The problem => Leave out the pictures and repeat the data exactly.

↓

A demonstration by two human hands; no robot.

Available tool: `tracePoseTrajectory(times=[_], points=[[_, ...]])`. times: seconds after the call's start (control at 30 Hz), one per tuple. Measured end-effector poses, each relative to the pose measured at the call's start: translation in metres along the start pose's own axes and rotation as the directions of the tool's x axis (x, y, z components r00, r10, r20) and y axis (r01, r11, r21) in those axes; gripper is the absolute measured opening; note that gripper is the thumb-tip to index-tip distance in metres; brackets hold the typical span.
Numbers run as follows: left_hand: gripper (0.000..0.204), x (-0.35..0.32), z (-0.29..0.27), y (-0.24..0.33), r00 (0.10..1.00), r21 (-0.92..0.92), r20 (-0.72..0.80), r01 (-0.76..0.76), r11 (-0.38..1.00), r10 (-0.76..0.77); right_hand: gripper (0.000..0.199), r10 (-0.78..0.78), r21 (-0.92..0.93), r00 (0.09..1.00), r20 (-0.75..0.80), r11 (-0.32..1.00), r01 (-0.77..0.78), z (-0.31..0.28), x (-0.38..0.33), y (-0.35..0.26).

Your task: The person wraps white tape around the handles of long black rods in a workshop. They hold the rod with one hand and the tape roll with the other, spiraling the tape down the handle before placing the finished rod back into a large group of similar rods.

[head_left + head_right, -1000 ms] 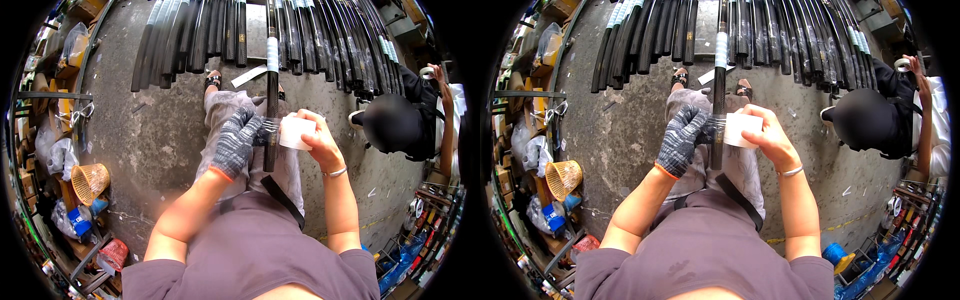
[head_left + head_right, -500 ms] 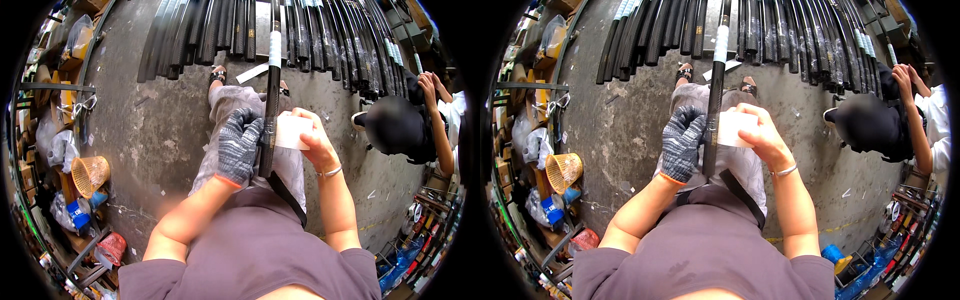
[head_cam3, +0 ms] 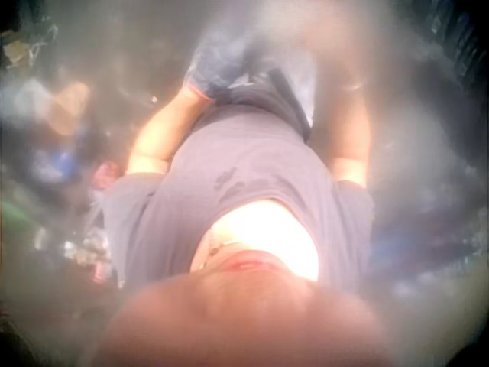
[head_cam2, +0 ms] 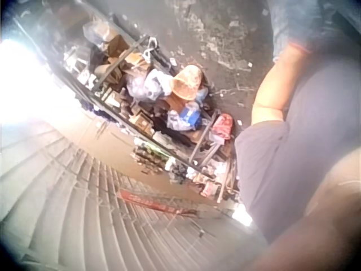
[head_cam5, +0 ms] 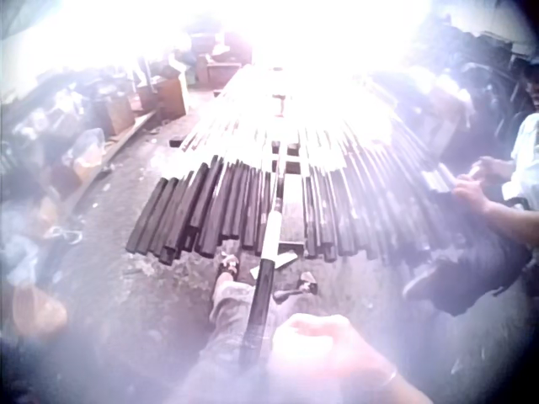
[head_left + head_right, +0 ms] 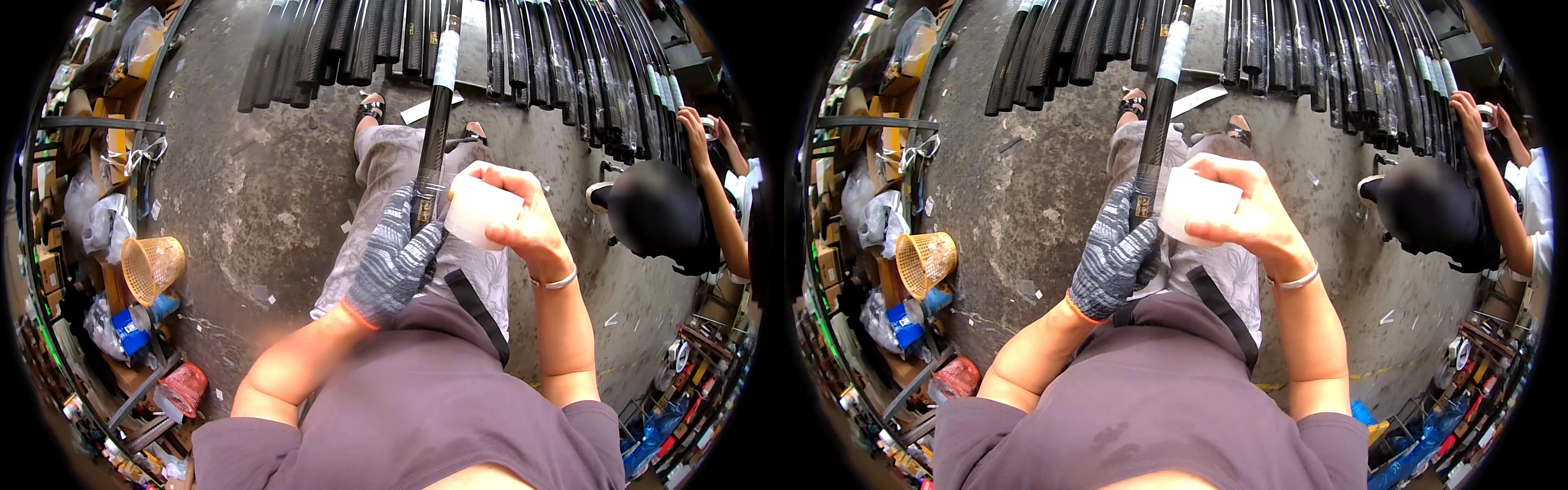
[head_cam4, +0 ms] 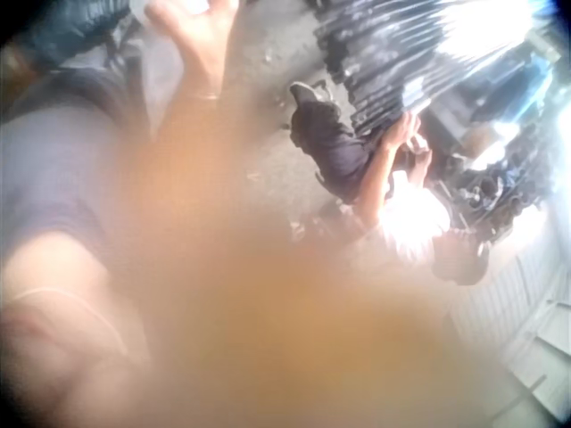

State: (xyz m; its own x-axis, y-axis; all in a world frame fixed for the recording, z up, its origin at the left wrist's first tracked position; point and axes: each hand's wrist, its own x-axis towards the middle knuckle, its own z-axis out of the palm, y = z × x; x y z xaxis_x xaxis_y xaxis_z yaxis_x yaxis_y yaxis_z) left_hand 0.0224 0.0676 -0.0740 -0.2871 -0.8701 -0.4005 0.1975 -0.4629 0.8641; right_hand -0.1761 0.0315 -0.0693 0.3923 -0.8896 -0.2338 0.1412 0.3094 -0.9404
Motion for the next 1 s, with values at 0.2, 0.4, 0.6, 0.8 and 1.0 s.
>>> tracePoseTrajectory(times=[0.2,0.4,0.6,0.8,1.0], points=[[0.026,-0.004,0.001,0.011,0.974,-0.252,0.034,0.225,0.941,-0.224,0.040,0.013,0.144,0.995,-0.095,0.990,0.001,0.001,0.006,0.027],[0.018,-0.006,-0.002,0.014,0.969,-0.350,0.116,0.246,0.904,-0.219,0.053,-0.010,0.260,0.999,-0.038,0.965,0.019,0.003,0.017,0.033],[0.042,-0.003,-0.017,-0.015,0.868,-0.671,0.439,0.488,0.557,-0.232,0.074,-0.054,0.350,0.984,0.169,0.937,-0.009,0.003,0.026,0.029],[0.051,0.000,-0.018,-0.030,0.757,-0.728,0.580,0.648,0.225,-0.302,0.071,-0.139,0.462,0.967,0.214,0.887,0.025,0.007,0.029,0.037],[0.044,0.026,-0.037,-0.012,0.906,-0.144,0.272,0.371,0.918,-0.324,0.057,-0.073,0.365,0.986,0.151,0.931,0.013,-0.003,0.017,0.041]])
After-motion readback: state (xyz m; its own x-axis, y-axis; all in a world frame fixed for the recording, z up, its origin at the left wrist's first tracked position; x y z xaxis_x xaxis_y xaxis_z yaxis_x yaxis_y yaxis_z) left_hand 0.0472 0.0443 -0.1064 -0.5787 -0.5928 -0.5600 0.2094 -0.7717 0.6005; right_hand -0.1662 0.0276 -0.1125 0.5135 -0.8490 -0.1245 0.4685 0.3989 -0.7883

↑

Solution =>
A demonstration by two human hands; no robot.

Available tool: `tracePoseTrajectory(times=[_], points=[[_, ...]])`. times: seconds after the call's start (control at 30 Hz), one per tuple. Measured end-effector poses, each relative to the pose measured at the call's start: translation in metres along the start pose's own axes and rotation as the directions of the tool's x axis (x, y, z components r00, r10, r20) and y axis (r01, r11, r21) in those axes; gripper is the absolute measured opening; note that gripper is the thumb-tip to index-tip distance in metres; brackets hold the typical span.
Numbers run as follows: left_hand: gripper (0.000..0.204), x (-0.35..0.32), z (-0.29..0.27), y (-0.24..0.33), r00 (0.10..1.00), r21 (-0.92..0.92), r20 (-0.72..0.80), r01 (-0.76..0.76), r11 (-0.38..1.00), r10 (-0.76..0.77); right_hand: gripper (0.000..0.199), r10 (-0.78..0.78), r21 (-0.92..0.93), r00 (0.09..1.00), r20 (-0.75..0.80), r11 (-0.32..1.00), r01 (-0.77..0.78), z (-0.31..0.28), x (-0.38..0.33), y (-0.35..0.26).

Your task: The person wraps white tape around the handles of long black rods in a workshop. They hold the rod with one hand and the tape roll with the other, spiraling the tape down the handle before placing the finished rod back into a large group of similar rods.

[head_left + head_right, -1000 ms] 
[head_left + head_right, -500 ms] 
[head_cam3, +0 ms] 
[head_cam2, +0 ms] 
[head_cam5, +0 ms] 
[head_left + head_right, +0 ms] 
[head_cam4, +0 ms] 

State: (xyz m; its own x-axis, y-axis; all in a world frame fixed for the recording, z up, its origin at the left wrist's first tracked position; point and axes: each hand's wrist, its own x-axis towards the middle knuckle, its own z-axis out of the palm, y = z × x; x y z xaxis_x xaxis_y xaxis_z yaxis_x yaxis_y yaxis_z) left_hand 0.0224 0.0676 -0.0740 -0.2871 -0.8701 -0.4005 0.1975 -0.4629 0.8641; right_hand -0.1761 0.0315 -0.0693 0.3923 -0.8896 -0.2338 0.1412 0.3094 -0.9404
Motion for the next 1 s, with values at 0.2, 0.4, 0.6, 0.8 and 1.0 s.
>>> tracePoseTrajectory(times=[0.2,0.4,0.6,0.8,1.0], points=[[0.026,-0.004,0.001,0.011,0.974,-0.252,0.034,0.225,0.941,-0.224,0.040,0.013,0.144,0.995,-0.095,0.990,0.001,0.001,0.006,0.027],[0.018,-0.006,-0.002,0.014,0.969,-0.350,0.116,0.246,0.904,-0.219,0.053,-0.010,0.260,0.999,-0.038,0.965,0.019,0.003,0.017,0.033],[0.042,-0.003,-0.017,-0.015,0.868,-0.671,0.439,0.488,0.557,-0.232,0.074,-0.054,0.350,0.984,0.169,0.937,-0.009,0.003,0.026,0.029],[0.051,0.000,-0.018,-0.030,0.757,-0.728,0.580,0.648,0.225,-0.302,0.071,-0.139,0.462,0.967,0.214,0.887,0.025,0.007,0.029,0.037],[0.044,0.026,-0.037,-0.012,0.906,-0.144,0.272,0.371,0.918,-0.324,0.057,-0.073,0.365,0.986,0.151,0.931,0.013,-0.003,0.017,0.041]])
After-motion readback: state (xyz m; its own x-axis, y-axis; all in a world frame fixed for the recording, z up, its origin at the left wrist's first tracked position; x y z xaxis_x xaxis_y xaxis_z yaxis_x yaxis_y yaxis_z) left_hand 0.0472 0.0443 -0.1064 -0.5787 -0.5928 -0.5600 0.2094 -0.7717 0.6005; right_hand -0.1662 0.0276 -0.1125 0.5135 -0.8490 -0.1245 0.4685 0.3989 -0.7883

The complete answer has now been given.